Much has been written about station grounding. One thing’s for sure. A station’s safety ground is not adequate as an RF ground. The reason for this is that conductors present different impedances at different frequencies.

A wide flat copper strap is the type of conductor that would be best for minimizing losses in a station’s RF ground system. (E9D14) The main reason for this is that at RF tends to be conducted near the surface of a conductor. The more surface area there is, the lower the impedance to ground.

To  minimize inductance, it’s best to keep the RF ground connection as short as possible.  An electrically-short connection to 3 or 4 interconnected ground rods driven into the Earth would provide the best RF ground for your station. (E9D15)

For many amateurs, there first antenna is a trapped vertical antenna. Mine was a Hy-Gain 14AVQ, which was resonant on 40m, 20m, 15m, and 10m.  One advantage of using a trapped antenna is that it may be used for multiband operation. (E9D12) Another big advantage is that it doesn’t require a lot of space when compared to a dipole antenna.

A disadvantage of using a multiband trapped antenna is that it might radiate harmonics. (E9D07) For example, if your 40m transmissions have high harmonic content on 20m, and the multiband vertical is also resonant on 20m, it will radiate those harmonics.

Another disadvantage is that they are generally shorter than 1/4 wavelength.
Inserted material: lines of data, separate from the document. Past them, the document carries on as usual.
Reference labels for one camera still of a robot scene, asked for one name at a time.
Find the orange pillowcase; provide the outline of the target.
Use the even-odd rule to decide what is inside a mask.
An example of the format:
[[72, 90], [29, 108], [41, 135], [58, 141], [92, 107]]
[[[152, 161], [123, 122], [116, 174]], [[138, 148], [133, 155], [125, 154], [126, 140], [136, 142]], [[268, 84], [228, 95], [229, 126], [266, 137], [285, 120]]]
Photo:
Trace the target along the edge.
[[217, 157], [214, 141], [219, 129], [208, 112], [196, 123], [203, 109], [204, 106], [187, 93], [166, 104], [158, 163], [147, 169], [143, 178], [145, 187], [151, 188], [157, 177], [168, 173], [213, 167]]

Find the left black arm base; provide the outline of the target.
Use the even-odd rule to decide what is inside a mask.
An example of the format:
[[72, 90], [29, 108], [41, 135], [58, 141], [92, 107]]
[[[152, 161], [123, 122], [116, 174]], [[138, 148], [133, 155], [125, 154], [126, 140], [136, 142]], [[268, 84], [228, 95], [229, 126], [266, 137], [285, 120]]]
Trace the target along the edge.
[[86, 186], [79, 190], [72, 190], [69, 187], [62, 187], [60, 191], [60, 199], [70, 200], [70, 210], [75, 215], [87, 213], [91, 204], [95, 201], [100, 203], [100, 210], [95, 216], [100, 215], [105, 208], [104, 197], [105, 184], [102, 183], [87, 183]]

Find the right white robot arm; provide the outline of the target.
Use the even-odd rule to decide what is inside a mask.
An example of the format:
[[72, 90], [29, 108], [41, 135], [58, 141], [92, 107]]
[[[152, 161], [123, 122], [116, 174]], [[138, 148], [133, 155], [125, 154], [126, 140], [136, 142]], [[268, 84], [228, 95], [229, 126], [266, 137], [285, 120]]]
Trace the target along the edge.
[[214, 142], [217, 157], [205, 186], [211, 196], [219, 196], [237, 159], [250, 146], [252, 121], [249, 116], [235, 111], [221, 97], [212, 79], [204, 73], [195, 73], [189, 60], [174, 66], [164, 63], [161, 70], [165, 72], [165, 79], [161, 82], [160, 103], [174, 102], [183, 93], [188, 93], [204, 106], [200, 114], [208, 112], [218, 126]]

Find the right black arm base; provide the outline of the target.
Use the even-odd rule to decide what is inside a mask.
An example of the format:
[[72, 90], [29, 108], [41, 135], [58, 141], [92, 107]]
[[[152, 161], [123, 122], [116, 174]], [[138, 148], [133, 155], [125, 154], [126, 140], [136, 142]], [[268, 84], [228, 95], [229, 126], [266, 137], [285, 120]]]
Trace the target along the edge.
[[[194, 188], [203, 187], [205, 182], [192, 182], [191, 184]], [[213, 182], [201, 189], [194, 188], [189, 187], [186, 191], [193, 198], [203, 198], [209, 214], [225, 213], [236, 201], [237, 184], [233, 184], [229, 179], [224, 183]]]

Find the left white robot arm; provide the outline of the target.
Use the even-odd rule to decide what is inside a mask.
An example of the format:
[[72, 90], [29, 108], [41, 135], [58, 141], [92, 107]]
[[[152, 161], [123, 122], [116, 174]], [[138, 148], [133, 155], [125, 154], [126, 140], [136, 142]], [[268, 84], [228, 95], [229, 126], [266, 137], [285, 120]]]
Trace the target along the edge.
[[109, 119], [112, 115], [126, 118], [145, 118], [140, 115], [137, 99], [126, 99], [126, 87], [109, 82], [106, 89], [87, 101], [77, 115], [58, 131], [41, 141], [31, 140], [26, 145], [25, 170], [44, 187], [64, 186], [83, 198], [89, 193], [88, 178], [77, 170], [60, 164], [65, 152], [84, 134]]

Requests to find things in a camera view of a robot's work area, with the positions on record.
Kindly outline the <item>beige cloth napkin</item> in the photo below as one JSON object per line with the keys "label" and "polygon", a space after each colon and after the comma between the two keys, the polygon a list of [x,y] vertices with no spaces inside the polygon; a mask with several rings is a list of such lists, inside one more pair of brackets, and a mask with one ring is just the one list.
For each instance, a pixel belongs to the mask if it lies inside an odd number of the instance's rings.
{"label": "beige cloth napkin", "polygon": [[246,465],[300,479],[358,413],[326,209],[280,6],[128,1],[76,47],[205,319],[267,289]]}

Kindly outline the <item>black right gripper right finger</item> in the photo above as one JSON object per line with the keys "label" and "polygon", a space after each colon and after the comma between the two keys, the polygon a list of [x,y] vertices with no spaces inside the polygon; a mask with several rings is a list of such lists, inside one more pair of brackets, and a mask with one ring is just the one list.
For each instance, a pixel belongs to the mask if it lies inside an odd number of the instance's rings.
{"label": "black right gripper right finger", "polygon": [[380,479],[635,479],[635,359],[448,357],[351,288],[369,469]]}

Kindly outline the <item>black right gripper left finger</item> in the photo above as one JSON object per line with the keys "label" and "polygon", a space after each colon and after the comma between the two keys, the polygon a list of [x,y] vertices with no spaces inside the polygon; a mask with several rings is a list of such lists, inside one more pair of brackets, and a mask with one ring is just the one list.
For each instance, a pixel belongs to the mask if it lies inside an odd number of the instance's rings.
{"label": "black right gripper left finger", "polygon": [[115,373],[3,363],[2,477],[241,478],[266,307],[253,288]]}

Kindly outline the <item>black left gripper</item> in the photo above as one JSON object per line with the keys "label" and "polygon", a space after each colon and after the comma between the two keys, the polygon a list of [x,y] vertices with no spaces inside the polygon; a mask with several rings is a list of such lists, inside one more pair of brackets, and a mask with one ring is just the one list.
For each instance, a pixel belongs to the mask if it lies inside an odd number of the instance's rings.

The bandwidth of an antenna is decreased as it is shortened through the use of loading coils. (E9D08) Not only do they have a smaller bandwidth, but loaded verticals are also less efficient than full, quarter-wavelength verticals. One way to lessen this disadvantage is to use top loading. An advantage of using top loading in a shortened HF vertical antenna is improved radiation efficiency. (E9D09)

Mobile antennas are almost always shorter than a quarter wavelength. What happens to the feed point impedance at the base of a fixed-length HF mobile antenna as the frequency of operation is lowered is that the radiation resistance decreases and the capacitive reactance increases. (E9D13) To transform this impedance to 50 ohms, they use a loading coil. The function of a loading coil as used with an HF mobile antenna is to cancel capacitive reactance. (E9D11)

Because short verticals, such as those used in mobile installations are inherently inefficient, you should do whatever you can to make them as efficient as possible. An HF mobile antenna loading coil should have a high ratio of reactance to resistance to minimize losses. (E9D06)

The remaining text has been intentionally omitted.